• **ABOUT THIS EXERCISE**
From the records below, state how many lines include the word "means", giving only that number.

Stored entries
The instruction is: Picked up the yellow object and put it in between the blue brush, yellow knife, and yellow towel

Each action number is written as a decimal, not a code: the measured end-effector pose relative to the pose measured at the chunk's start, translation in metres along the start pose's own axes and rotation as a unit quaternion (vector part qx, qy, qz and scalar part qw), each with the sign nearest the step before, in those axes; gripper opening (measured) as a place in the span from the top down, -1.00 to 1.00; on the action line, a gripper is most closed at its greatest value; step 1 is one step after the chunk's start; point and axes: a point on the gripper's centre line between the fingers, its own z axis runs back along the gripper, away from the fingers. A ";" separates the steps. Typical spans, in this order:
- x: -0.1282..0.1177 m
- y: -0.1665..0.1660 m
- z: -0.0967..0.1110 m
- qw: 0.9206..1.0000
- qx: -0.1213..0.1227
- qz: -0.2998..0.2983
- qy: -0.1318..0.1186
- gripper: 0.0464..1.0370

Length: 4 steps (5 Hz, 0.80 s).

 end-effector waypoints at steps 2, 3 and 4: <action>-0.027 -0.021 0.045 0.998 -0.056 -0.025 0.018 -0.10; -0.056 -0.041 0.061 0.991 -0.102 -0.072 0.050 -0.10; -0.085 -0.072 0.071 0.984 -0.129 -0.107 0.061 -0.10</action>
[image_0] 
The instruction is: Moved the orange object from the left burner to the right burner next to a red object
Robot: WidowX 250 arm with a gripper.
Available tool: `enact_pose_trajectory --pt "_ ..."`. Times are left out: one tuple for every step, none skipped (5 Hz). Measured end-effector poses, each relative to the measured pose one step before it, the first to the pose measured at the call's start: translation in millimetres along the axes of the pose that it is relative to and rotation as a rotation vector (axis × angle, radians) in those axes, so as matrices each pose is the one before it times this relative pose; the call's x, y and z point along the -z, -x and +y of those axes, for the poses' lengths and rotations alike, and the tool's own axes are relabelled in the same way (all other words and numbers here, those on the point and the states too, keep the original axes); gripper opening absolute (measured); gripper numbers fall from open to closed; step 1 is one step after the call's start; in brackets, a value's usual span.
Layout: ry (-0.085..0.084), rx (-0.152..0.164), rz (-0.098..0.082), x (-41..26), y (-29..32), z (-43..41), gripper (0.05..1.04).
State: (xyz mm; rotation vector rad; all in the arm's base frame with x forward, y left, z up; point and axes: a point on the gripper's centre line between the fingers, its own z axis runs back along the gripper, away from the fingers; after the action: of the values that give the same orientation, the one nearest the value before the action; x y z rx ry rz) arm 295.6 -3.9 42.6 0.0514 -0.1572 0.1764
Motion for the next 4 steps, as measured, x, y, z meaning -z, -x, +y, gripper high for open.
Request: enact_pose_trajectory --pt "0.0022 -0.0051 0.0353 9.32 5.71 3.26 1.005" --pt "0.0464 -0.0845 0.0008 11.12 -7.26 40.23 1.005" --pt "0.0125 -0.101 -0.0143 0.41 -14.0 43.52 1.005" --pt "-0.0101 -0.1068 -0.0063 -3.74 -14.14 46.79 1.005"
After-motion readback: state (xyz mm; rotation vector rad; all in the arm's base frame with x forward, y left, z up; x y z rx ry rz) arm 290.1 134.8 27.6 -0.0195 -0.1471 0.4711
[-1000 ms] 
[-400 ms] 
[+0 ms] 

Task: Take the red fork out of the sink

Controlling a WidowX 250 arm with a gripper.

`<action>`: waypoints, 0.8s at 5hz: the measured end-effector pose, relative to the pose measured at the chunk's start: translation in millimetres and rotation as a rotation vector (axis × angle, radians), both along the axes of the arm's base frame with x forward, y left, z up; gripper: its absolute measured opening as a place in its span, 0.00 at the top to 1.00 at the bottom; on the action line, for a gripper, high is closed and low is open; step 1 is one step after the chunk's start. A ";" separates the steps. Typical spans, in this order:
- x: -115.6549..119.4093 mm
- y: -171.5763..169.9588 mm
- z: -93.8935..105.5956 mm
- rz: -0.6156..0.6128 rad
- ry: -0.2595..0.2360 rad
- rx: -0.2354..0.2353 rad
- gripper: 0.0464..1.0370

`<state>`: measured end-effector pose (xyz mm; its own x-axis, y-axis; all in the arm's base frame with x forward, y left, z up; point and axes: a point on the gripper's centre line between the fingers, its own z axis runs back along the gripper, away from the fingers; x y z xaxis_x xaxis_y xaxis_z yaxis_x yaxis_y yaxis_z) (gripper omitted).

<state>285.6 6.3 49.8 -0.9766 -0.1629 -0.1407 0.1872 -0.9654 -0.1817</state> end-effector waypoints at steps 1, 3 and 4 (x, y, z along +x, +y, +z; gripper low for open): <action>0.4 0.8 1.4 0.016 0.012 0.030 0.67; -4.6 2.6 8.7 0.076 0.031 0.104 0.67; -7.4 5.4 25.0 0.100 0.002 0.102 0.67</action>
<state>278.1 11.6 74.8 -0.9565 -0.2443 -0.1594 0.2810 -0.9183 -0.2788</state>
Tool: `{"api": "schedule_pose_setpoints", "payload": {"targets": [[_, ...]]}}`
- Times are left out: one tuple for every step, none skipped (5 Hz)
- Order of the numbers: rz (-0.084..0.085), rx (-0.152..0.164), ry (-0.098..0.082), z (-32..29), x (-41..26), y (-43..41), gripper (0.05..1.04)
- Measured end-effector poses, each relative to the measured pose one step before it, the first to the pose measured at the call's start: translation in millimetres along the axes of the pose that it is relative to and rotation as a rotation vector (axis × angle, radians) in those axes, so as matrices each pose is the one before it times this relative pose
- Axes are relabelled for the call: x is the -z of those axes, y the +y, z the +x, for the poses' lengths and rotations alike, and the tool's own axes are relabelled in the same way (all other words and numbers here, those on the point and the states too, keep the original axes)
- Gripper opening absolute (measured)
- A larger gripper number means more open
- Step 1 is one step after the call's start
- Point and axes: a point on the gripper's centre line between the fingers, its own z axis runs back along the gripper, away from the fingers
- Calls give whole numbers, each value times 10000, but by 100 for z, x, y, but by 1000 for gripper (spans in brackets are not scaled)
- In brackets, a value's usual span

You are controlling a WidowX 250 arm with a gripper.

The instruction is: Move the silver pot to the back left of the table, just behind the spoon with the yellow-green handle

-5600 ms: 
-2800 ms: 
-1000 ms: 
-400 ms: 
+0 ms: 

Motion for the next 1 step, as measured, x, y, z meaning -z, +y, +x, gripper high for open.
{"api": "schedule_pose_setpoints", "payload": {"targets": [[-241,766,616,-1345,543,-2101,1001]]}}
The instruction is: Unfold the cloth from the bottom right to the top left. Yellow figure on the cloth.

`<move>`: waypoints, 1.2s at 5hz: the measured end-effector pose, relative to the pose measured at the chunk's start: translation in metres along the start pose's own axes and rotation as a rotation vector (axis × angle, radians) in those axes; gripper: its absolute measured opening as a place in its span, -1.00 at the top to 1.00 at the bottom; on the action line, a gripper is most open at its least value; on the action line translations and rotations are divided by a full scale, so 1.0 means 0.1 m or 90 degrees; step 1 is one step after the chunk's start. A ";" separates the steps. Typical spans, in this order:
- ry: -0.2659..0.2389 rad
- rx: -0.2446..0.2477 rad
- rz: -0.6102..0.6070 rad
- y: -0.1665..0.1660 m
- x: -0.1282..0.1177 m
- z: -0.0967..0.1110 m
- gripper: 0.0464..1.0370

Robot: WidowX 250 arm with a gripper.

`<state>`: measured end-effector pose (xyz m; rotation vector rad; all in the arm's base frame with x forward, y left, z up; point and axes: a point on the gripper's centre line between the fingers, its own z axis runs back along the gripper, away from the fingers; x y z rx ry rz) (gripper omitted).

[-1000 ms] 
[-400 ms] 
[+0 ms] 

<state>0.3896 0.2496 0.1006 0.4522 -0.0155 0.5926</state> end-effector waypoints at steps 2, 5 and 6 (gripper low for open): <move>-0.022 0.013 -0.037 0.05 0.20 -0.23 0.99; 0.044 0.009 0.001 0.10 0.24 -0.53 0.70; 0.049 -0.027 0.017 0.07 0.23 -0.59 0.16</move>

• **ANSWER BELOW**
2